→ AIM OF THE TASK
Reproduce exactly, and only, the lines of the material below running from the line bearing "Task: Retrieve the" through the line bearing "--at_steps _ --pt". Leave any pictures out.

************

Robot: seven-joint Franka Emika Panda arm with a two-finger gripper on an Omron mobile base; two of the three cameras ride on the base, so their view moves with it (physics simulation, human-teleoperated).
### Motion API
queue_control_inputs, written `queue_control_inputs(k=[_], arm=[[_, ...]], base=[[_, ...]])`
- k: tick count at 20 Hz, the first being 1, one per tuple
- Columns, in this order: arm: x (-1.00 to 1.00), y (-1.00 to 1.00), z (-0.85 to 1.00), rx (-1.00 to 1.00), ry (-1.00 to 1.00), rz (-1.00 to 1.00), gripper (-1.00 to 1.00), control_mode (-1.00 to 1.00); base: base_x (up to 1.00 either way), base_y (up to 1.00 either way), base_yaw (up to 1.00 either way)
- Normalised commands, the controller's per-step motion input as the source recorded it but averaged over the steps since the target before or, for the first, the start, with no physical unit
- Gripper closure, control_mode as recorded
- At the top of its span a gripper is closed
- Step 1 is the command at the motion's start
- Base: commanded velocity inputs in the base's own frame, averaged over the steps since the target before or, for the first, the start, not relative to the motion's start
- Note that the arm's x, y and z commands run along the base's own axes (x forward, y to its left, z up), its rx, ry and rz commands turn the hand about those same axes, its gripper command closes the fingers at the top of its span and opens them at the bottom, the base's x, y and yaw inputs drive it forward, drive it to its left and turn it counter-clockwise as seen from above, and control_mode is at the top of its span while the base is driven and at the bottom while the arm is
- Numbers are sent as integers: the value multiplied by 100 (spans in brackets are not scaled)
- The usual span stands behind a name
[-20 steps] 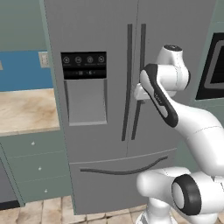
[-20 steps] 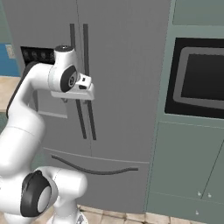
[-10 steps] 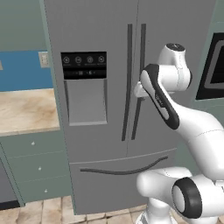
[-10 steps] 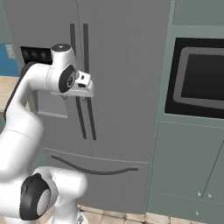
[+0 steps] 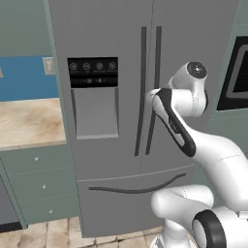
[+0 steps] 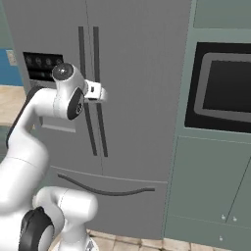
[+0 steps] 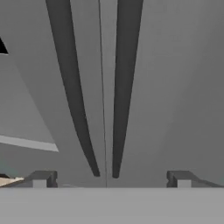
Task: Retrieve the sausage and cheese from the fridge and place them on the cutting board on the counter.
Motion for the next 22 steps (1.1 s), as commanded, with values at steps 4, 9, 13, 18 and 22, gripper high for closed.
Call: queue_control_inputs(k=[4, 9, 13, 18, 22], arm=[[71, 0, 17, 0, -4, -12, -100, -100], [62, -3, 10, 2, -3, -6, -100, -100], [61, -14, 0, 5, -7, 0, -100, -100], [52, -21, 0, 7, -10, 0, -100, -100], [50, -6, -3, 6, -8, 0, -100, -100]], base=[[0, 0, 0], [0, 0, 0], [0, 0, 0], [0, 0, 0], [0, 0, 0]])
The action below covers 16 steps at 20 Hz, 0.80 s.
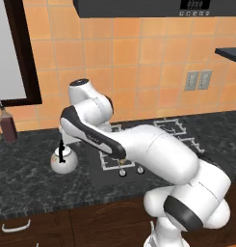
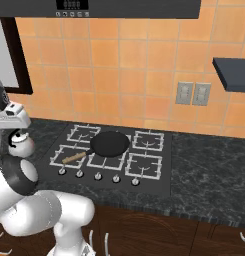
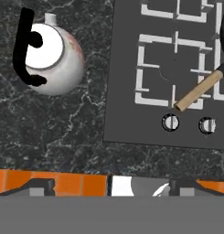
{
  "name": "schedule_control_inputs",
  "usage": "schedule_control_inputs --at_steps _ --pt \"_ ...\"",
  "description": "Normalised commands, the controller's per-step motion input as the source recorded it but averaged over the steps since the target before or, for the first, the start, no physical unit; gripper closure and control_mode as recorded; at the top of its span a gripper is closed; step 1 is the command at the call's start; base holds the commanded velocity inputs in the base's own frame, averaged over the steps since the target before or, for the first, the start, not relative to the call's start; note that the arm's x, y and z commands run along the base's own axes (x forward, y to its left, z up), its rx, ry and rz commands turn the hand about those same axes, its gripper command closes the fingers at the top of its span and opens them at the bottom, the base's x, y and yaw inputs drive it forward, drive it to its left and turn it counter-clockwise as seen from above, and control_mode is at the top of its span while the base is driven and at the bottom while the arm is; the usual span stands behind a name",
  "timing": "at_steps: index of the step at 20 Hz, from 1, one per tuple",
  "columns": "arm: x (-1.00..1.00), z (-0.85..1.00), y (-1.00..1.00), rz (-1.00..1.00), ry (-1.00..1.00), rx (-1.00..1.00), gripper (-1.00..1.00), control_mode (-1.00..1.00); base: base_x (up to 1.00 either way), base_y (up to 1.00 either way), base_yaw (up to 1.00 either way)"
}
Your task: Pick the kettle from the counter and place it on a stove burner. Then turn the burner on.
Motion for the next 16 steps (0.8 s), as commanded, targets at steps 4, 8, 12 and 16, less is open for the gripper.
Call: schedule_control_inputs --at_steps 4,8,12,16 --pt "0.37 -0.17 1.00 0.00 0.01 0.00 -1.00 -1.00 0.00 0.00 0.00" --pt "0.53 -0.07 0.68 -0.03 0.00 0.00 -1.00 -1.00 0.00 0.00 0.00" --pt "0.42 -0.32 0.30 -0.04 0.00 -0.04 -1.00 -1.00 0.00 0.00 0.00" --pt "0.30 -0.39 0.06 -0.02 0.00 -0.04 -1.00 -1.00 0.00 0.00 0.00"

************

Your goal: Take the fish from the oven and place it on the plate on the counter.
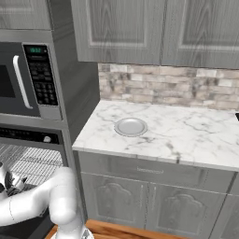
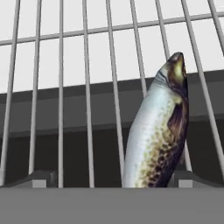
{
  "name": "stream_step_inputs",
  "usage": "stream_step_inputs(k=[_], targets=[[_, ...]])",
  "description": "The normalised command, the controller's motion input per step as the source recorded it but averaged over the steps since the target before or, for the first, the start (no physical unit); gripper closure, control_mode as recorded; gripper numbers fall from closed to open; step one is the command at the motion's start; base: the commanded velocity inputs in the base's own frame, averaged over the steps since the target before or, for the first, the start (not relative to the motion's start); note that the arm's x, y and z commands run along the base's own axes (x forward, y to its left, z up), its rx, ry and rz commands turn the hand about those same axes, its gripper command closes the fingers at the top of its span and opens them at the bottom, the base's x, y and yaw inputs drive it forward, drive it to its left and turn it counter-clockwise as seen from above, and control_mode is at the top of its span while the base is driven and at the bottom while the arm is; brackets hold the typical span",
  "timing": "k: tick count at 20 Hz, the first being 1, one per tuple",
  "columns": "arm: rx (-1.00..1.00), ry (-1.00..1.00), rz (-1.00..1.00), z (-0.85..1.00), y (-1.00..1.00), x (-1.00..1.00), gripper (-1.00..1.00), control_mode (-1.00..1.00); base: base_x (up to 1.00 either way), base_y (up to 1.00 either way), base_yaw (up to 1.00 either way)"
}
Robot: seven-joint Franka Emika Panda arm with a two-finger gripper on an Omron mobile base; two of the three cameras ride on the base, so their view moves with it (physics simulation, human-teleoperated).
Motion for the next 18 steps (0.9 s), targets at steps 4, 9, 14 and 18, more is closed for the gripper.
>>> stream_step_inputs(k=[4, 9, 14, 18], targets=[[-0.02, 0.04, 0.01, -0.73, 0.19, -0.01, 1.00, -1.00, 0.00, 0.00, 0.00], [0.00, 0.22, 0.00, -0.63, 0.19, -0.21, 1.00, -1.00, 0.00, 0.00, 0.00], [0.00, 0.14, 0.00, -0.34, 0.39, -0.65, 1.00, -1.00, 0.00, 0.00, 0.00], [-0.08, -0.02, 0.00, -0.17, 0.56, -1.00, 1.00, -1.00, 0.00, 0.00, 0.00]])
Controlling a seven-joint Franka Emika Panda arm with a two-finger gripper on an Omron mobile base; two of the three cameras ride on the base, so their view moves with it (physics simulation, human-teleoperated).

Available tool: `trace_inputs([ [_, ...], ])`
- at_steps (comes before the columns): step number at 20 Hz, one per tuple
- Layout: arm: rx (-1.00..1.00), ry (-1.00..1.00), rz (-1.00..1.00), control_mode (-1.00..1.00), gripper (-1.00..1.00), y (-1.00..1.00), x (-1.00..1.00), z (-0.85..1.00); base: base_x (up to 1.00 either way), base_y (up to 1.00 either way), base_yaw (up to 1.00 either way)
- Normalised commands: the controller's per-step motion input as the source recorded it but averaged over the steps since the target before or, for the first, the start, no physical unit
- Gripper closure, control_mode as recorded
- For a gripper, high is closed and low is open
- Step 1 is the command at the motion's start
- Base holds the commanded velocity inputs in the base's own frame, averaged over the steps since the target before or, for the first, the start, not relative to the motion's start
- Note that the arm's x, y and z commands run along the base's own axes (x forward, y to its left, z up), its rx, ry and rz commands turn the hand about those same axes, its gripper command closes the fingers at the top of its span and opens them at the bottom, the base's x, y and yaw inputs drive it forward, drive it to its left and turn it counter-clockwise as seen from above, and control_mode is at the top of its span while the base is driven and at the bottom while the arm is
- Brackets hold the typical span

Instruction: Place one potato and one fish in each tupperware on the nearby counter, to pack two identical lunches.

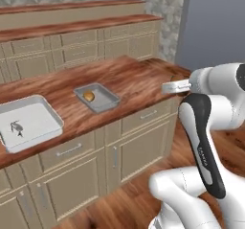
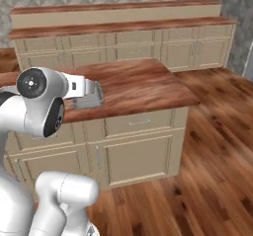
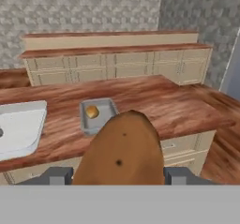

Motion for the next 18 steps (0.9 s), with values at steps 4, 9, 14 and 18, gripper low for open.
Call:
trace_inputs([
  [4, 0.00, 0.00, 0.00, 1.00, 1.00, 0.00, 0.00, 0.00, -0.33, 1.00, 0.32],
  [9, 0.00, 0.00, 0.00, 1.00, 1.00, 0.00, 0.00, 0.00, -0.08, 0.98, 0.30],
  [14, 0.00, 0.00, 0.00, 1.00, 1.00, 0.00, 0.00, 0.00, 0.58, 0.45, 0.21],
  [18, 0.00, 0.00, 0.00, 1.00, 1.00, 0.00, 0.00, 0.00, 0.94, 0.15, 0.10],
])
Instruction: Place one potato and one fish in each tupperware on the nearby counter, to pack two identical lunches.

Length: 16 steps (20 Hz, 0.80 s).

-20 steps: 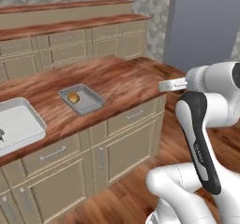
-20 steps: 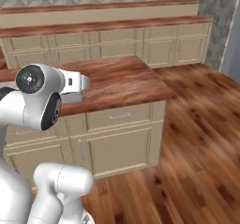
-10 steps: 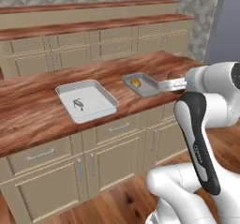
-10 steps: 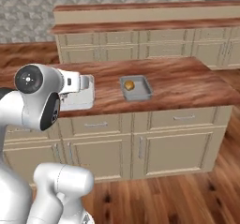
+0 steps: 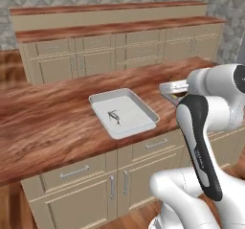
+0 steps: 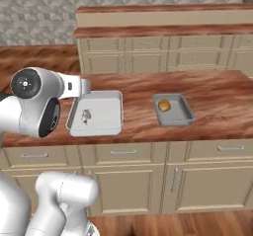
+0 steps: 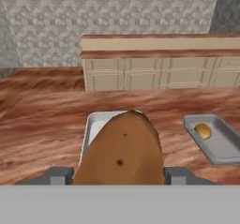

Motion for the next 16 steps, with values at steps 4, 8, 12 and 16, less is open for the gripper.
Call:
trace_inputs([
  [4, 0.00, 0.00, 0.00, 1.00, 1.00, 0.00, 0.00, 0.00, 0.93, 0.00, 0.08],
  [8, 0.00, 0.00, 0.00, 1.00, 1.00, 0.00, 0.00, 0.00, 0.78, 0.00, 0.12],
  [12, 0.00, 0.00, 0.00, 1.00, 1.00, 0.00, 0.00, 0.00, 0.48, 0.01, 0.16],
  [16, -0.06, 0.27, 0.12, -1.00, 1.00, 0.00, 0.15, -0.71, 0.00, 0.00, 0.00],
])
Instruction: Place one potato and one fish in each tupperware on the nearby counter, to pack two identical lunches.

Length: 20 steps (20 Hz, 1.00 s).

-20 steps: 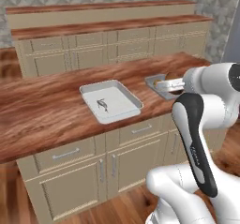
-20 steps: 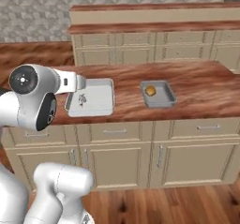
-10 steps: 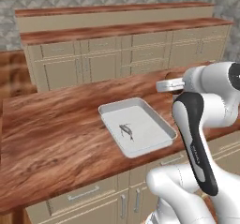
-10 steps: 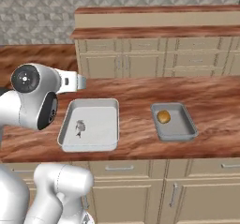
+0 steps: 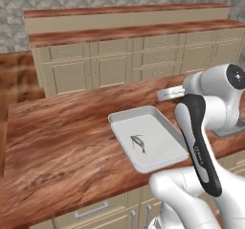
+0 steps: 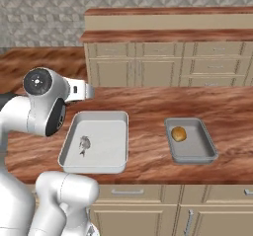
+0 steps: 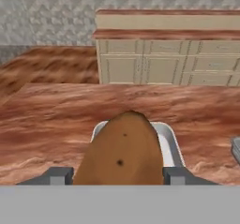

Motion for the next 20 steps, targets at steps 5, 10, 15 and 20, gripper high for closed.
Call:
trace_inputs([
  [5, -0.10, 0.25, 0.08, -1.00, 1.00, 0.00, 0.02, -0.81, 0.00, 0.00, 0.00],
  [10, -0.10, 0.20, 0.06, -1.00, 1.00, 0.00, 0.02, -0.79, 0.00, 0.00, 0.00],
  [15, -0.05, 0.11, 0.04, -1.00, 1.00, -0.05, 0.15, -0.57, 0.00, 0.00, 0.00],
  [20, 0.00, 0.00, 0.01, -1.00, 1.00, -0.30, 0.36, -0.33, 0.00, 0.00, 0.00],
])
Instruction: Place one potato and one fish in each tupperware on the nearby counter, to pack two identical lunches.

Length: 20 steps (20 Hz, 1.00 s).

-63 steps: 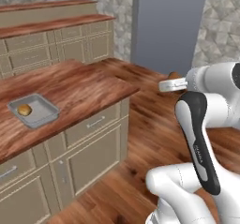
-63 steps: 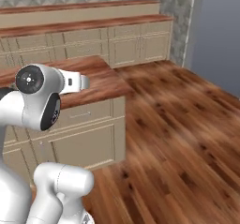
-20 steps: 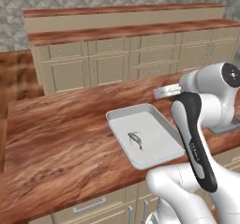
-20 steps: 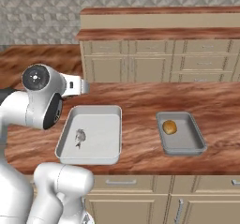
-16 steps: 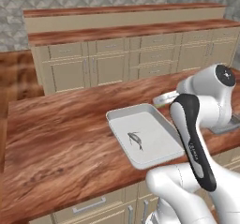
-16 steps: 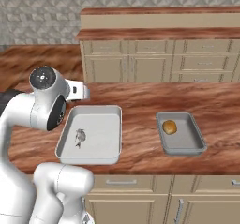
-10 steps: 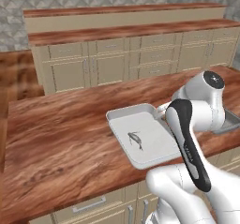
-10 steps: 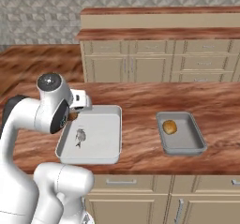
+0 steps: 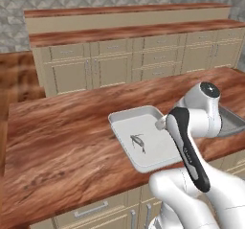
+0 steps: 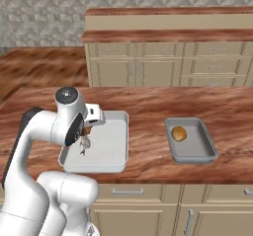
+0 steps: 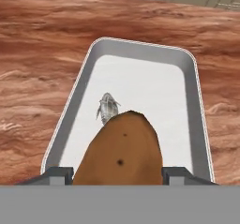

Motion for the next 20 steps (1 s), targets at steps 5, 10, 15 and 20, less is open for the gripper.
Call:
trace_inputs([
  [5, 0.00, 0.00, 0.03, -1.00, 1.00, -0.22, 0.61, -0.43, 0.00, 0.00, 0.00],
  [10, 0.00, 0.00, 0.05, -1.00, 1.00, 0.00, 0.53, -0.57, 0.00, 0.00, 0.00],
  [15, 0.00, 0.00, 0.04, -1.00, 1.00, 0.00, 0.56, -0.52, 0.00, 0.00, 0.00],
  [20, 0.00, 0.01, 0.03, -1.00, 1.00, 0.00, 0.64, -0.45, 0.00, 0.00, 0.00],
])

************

→ ANSWER AREA
Task: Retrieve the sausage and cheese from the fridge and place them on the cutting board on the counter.
Motion for the next 22 steps (1.1 s), as commanded, with values at steps 4, 9, 13, 18 and 22, gripper high for closed.
Call: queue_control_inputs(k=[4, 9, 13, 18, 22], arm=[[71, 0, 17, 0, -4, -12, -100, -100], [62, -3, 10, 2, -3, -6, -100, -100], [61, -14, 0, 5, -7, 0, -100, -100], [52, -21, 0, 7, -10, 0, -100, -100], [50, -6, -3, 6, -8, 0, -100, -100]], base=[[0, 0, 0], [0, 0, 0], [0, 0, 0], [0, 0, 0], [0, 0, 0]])
The action below covers 16 steps at 20 Hz, 0.80 s.
{
  "name": "schedule_control_inputs",
  "usage": "schedule_control_inputs --at_steps _ --pt \"_ ...\"",

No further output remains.